In an environment where supplier financing has become increasingly challenging, new models keep springing up to help make sure suppliers have the funds they need.
One model that has now been around for some time is reverse factoring. As Lee Kingshott, general manager, receivables management solution division, Surecomp explained in gtnews in March, reverse factoring means that the factoring company pays for goods when the buyer orders them from a supplier and “in order to take possession of the goods once they arrive, the buyer pays the factoring company the bill plus a finance charge.” In this way, smaller suppliers with less access to finance greatly benefit because they can rely on a larger company’s creditworthiness.
Bankers have also started offering more cross-border financing alternatives that can reduce costs for suppliers, and even for some buyers. Software vendors have helped facilitate creative solutions for supplier financing. Ariba, for example, says that its supply chain finance (SCF) service connects a company and its supplier “in a mutually beneficial transaction with a third-party financial institution”, or even with an alternative third-party funder.
One of the latest developments for supplier financing is when large buyers using their own cash to finance their suppliers.

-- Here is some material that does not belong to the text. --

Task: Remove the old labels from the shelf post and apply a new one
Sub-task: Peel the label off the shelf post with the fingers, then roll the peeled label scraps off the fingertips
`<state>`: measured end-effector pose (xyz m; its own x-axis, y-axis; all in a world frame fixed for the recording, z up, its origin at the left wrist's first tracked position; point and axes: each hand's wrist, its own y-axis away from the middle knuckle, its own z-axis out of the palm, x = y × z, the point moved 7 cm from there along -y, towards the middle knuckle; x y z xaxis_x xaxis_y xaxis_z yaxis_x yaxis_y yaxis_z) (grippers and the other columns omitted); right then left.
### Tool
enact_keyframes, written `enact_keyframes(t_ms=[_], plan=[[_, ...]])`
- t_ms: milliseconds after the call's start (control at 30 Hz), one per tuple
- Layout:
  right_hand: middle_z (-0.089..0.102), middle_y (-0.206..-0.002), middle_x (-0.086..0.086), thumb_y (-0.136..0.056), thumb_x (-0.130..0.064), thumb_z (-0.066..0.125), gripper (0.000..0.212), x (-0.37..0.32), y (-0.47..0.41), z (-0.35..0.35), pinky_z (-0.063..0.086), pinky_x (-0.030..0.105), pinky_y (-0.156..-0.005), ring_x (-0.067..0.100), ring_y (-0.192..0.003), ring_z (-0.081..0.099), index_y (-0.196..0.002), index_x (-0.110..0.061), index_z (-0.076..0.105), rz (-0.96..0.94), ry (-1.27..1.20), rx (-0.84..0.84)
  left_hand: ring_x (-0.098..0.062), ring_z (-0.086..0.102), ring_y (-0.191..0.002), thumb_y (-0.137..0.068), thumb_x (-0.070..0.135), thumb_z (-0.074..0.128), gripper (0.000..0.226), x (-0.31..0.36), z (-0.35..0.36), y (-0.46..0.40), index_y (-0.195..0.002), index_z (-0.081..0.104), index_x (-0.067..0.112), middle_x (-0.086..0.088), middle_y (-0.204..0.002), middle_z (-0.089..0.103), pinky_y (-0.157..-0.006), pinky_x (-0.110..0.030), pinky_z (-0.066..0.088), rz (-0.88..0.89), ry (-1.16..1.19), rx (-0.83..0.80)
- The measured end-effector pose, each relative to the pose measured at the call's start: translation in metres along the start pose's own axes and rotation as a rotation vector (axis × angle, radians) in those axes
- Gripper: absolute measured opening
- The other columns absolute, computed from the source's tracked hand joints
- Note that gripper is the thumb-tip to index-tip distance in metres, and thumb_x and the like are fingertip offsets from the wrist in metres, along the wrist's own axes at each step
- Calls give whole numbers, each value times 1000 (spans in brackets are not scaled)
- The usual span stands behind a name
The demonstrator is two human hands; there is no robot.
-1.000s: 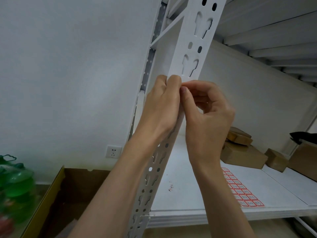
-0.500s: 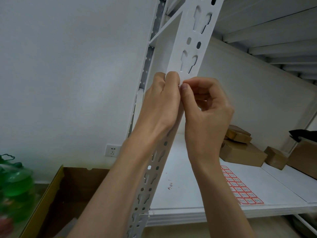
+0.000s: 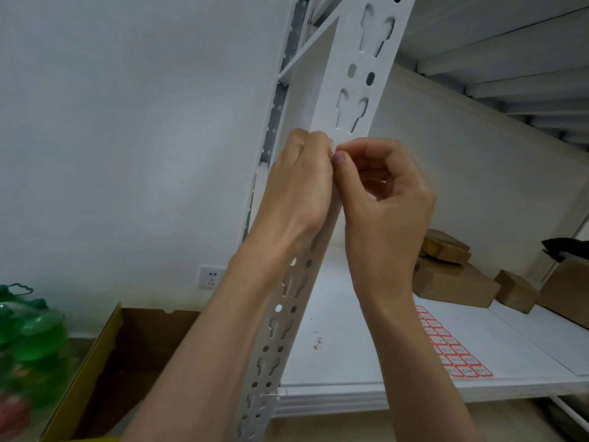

Bank of America Merrill Lynch (BofA Merrill) managing director Bruce Proctor said that companies with large amounts of cash on their balance sheet “set up a framework for a buyer-centric financing”. Corporations that have large amounts of cash “get a better return on financing their own receivables” than they would from keeping the funds in a deposit account or other relatively short-term investments. Suppliers benefit from more easily accessible funding that is at the same rate or lower compared to what they would pay in their own market.
Most of the financing is relatively shorter 90-day loans, Proctor said, and the amounts range from about US$10m to hundreds of millions of dollars. Companies in all industries are involved in these types of arrangements. While a company with cash would provide the funding, they often turn to their bank to set up all the arrangements, such as documentation and disbursement of funds.
It’s easy to see the attractiveness of this new type of arrangement to corporations as well as to banks, particularly banks that are capital-constrained. Earlier this year Bloomberg reported that S&P500 companies held a total of about US$2.4 trillion in cash. As of mid-year, Bloomberg estimated that Toyota, for example, had about US$195bn in cash or cash equivalents and General Electric had about US$154bn. With LIBOR rates well below 1%, companies that can lend out their funds at higher rates to their suppliers would enjoy a significantly higher return. American companies that face up to a 35% tax rate if they repatriate their funds could especially benefit from this type of financing with the cash they hold outside the US.
Earlier this year, Supply Chain Insider said that “the problem with buyers financing their suppliers, which they referred to as ‘dynamic discounting’ is that it does little to reduce cost or risk in the supply chain” because it primarily seeks to maximise returns for the buyer on the short-term cash they use. When companies use banks or other third parties to assess the credit risk as well as to provide logistical support, however, they may be able to enhance supply chain risk management even more.